Number of lines below with the word "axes": state it and write nothing more.

───── Given material ─────

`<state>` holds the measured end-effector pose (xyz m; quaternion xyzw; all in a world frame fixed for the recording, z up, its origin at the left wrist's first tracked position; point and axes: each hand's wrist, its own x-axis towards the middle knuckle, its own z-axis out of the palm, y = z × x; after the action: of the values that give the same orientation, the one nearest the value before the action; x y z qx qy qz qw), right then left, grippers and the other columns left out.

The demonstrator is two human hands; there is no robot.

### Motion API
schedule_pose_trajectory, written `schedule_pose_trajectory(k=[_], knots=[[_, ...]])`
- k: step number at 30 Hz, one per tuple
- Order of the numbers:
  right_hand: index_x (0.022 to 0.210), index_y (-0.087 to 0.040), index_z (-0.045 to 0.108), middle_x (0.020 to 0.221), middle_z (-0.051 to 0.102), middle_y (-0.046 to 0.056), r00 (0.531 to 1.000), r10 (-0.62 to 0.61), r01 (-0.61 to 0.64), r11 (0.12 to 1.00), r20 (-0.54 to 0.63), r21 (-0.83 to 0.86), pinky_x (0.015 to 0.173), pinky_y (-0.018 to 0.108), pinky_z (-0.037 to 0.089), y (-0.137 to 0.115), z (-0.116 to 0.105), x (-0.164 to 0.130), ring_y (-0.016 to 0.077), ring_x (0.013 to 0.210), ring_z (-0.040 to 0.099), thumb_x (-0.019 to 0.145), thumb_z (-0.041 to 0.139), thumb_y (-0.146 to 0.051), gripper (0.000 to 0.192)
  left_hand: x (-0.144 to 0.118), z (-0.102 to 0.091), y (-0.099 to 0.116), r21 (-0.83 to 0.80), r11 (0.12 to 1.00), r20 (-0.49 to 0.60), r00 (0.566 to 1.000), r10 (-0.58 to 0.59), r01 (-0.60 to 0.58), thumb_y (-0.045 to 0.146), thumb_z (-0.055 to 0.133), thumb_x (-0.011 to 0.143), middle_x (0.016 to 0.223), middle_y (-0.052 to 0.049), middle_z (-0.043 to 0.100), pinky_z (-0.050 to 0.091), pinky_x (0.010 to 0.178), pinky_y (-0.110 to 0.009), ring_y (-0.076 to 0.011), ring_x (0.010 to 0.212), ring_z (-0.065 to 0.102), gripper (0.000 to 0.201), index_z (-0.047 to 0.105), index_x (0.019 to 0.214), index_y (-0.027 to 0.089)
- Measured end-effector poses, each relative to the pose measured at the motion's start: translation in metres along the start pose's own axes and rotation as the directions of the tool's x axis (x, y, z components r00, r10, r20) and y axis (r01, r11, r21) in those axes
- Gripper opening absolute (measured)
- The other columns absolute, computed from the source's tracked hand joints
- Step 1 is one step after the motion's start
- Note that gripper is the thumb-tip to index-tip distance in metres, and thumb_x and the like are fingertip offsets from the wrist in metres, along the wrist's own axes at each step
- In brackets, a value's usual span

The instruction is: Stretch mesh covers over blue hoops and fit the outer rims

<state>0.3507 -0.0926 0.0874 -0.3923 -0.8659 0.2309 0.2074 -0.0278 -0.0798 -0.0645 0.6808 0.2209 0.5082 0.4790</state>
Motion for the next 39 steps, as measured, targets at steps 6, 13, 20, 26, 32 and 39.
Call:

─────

#### [Problem solution]
3